● INSTRUCTIONS FOR THE TASK:
Your task is to transcribe the data exactly while omitting each picture.

● THE DATA:
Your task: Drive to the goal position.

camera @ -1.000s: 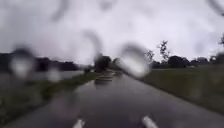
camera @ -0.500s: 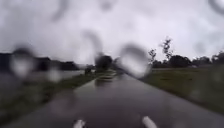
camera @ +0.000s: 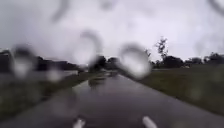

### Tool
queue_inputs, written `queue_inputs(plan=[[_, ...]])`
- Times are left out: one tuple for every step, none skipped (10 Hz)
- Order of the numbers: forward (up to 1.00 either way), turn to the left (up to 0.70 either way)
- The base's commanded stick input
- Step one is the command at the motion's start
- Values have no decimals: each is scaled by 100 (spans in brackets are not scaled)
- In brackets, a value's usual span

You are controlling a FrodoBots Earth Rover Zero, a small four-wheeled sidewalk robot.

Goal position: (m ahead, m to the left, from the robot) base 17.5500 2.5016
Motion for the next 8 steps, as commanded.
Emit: queue_inputs(plan=[[85,0],[85,-9],[85,-30],[85,-32],[85,-15],[85,-3],[85,0],[85,0]])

● TASK OUTPUT:
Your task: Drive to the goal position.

camera @ -1.000s: 
camera @ -0.500s: 
camera @ +0.000s: 

### Tool
queue_inputs, written `queue_inputs(plan=[[_, ...]])`
- Times are left out: one tuple for every step, none skipped (10 Hz)
- Order of the numbers: forward (up to 1.00 either way), turn to the left (up to 0.70 either way)
- The base's commanded stick input
- Step one is the command at the motion's start
- Values have no decimals: each is scaled by 100 (spans in brackets are not scaled)
- In brackets, a value's usual span

You are controlling a FrodoBots Earth Rover Zero, a small four-wheeled sidewalk robot.

Goal position: (m ahead, m to the left, from the robot) base 17.5500 2.5016
Motion for the next 8 steps, as commanded.
Emit: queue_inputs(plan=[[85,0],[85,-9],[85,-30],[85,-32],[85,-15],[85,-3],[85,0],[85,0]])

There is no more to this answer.